-- Task requirements --
What is needed is a copy of each line in the listing below that contains "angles".
Segment Start: Data excerpt
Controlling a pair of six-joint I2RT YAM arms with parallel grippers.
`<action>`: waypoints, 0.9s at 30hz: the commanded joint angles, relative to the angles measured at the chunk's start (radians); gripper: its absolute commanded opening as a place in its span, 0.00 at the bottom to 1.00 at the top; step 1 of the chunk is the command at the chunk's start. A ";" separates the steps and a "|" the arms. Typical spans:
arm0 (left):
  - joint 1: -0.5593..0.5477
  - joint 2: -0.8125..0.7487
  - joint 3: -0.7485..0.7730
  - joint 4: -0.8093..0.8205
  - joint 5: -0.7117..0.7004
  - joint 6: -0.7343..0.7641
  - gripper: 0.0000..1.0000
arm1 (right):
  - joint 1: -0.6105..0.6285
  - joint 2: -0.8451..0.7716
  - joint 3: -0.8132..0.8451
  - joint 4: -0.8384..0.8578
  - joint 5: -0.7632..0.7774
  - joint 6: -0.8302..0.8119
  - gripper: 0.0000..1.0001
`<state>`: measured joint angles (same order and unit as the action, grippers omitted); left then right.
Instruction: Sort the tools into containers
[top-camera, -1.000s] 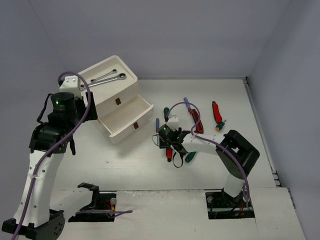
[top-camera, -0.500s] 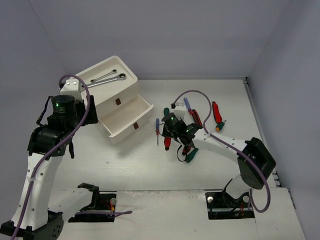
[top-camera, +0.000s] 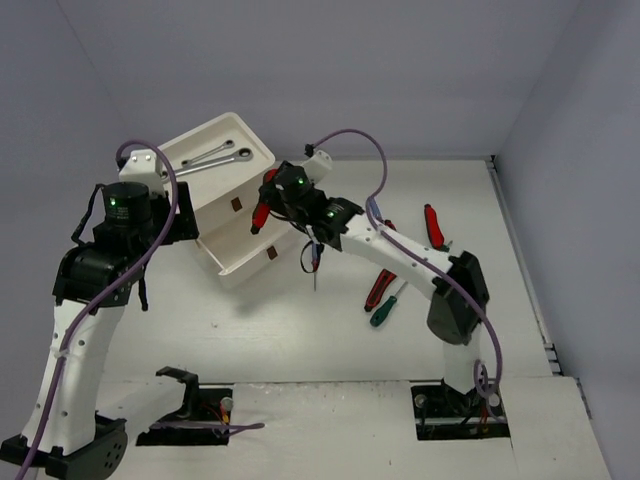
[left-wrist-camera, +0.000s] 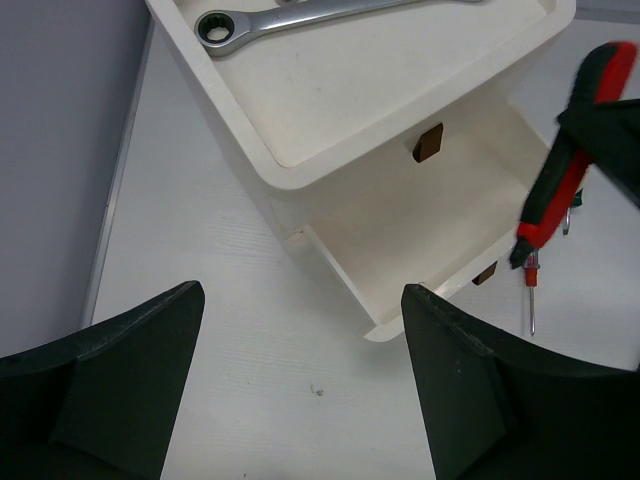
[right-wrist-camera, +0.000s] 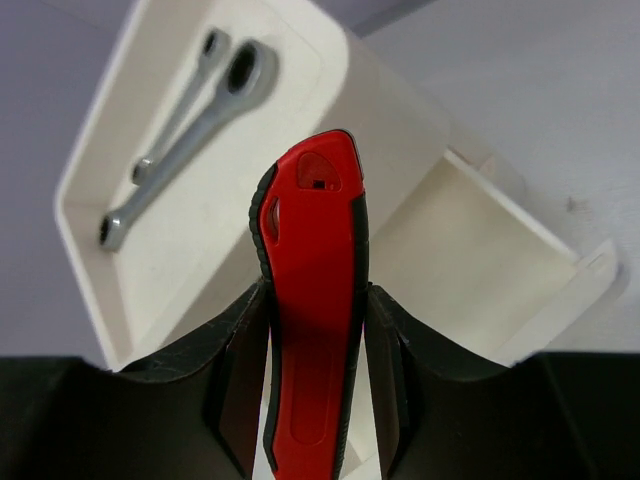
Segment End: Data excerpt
-- Answer box --
`<action>`: waypoints, 0.9s at 30hz: the commanded joint angles, relative to the angles measured at the chunk's start (radians); gripper: its absolute commanded opening as a place in its span, 0.00 at the bottom to 1.00 at the top; step 1 of the chunk is the command at the chunk's start. A ";" separates the steps and a "|" the arms. Typical spans:
`<state>`: measured joint angles (same order and unit as the action, grippers omitted); left then right.

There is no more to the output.